Of course many women regarded manicured fingernails as a fashion statement and manicures and pedicures became de rigueur.  It was a statement of being well groomed.    Some women were cursed with hairy forearms and often wore long-sleeved blouses to hide unwanted hirsutism.

To my astonishment, I noticed men having manicures that were punctuated by an application of clear nail polish. I’ve never understood why some men considered this attractive. Many times those hands were festooned with a pinky ring. The Prince of Wales is the only man who can wear one and get away with it. For me, the word association was pinky ring equals Mafia.

Women can adorn their fingers with multiple rings.  Some add toe rings and create a hygiene/skeeve factor.

Hands can also be an age indicator.  Nancy Pelosi, for example, has pushed the Botox envelope but her 80-year-old hands unfortunately cannot undergo plastic surgery.  They resemble flesh-colored cabbage leaves.  I’m sure both hands possess the age-related brown spots that usually cover an entire body.  She wears long-sleeved dresses to hide the wrinkly skin of her arms.

Observing hands today has an additional factor. Many millennials under age 40 have tattoo festishes and inked fingers and hands have become commonplace. It’s today’s generation that embraces tattoos as “skin art”. Inking is no longer restricted to sailors and motorcycle gang members.
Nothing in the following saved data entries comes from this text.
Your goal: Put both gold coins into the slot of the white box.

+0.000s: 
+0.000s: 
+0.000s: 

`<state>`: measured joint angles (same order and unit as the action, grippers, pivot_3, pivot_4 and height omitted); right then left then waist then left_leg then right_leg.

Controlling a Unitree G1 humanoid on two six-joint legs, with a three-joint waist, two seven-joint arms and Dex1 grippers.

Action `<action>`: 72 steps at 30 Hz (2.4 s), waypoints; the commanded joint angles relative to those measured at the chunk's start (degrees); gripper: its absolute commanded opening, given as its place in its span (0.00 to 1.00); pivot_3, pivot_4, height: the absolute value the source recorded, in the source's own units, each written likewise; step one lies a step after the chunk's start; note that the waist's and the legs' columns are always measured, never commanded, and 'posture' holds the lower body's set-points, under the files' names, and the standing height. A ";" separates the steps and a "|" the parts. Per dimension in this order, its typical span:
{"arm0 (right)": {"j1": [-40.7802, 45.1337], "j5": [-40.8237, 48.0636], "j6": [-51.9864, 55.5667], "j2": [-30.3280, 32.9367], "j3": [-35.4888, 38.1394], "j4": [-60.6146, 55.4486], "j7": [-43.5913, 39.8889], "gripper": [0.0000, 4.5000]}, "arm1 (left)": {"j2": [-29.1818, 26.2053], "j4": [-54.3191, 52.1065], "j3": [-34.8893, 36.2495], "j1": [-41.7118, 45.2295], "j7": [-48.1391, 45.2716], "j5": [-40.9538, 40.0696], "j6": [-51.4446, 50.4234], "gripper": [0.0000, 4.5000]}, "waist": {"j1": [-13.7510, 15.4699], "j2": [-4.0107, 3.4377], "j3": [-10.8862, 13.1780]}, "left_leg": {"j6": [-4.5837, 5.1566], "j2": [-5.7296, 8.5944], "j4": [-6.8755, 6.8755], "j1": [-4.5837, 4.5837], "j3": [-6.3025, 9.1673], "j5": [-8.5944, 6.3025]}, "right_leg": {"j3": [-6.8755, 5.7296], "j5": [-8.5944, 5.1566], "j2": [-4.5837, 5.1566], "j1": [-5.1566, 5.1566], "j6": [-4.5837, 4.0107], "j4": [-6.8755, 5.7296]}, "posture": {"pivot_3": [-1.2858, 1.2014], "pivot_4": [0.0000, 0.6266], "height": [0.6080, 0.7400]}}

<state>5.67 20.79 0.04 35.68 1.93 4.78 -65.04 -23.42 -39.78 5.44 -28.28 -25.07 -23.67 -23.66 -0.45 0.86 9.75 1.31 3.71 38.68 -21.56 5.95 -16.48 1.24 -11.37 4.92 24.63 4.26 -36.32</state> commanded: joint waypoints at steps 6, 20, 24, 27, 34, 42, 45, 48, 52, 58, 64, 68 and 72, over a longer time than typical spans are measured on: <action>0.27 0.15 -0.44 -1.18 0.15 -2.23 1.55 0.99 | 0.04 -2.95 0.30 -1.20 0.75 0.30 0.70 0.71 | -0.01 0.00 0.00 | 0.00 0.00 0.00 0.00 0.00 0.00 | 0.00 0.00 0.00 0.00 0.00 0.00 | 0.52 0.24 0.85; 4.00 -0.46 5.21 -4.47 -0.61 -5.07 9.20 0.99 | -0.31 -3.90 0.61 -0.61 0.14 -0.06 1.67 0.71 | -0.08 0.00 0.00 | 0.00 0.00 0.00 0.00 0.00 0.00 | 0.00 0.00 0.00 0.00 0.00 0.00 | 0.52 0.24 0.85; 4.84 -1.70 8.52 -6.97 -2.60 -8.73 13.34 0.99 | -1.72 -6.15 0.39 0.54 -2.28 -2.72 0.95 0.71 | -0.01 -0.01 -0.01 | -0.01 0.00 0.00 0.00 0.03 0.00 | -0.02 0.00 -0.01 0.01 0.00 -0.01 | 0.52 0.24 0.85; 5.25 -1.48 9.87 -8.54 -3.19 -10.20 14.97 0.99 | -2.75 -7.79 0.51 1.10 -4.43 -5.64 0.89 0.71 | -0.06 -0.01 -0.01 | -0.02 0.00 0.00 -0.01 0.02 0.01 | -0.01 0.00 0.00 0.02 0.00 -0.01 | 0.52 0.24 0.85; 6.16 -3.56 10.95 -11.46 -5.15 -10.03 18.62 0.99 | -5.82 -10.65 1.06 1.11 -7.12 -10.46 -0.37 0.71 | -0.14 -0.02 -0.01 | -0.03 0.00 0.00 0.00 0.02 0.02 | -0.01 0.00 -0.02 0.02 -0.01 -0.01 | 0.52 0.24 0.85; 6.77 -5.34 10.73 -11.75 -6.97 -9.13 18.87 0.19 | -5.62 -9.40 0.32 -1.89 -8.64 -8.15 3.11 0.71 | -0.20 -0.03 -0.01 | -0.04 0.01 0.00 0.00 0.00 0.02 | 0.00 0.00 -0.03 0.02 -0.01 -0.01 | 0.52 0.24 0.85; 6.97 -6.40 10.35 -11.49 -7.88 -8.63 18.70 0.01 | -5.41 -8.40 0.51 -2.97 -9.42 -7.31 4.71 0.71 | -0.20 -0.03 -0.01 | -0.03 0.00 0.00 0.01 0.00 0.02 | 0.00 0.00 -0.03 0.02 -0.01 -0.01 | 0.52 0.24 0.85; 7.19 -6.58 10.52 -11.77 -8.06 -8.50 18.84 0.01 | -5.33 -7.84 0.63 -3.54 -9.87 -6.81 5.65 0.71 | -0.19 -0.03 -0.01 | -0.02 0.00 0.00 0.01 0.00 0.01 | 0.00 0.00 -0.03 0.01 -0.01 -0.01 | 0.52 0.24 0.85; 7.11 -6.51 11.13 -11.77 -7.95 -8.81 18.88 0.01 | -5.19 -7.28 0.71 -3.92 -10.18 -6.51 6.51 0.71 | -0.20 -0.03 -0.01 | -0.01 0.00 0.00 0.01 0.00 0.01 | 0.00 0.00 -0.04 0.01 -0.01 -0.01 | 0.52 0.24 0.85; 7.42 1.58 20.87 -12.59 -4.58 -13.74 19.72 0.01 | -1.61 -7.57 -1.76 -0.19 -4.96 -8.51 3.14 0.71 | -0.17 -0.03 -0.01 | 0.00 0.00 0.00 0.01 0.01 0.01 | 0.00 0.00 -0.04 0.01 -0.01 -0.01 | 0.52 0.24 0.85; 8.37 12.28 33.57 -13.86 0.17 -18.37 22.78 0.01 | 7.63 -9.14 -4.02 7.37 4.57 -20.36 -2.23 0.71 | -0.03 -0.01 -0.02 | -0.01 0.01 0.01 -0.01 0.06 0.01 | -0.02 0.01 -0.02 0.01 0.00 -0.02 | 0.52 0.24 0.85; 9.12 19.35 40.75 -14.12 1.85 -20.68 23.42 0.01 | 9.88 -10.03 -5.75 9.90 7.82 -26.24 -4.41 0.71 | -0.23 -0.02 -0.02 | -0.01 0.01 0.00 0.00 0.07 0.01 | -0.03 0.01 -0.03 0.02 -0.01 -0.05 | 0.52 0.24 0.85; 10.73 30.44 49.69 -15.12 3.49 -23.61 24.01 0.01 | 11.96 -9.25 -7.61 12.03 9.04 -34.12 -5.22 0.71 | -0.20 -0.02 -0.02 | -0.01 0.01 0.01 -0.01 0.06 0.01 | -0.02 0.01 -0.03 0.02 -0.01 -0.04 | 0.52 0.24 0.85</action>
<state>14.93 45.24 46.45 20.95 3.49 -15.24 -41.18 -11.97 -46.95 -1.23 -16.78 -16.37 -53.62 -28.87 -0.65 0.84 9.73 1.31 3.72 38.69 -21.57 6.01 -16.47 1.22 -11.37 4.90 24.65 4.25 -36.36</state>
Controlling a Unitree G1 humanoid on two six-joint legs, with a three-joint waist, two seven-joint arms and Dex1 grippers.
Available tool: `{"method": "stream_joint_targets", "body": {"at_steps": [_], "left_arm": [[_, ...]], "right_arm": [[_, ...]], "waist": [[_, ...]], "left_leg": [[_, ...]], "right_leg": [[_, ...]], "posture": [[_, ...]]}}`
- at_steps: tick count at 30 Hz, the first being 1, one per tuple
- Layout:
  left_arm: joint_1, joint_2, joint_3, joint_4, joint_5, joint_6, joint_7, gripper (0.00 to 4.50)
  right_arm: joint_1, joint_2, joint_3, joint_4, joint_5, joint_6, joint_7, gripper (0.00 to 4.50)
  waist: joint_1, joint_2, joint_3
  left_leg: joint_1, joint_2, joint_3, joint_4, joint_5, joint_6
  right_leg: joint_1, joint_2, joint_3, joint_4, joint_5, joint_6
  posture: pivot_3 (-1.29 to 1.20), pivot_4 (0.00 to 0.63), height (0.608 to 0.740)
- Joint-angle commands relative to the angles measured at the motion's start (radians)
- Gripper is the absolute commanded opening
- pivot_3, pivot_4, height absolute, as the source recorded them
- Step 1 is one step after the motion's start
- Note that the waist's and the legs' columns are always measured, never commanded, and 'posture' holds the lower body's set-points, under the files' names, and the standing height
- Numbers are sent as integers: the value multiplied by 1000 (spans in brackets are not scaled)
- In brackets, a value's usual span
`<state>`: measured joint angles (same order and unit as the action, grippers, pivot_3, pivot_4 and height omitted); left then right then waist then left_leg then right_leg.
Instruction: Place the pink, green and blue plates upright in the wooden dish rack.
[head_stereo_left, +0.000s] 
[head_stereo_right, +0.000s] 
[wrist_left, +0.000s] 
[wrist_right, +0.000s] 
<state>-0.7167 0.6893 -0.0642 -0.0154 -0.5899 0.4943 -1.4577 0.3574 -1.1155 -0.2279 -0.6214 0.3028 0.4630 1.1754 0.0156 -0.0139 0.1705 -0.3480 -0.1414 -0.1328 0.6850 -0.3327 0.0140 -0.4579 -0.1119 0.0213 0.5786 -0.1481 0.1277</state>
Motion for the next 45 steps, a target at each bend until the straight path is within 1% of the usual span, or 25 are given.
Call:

Gay men manifest certain hand characteristics.  Many are fastidious about their physical appearance.  “Immaculate” is a term often used to describe their hands and demonstrate effeminate hand gestures.  They, too, often have manicured fingers and wear gaudy rings. 

Hands can indicate a person’s health.  Among the elderly, you can see changes indicating arthritis.  Fingers become irreversibly calcified.  Such common tasks as opening a bottle become difficult.  The poor souls afflicted with rheumatoid arthritis undergo tragic changes where the fingers become bent, gnarled and resemble a clenched fist.  They lose the ability to flex their fingers.  Their hands become paws.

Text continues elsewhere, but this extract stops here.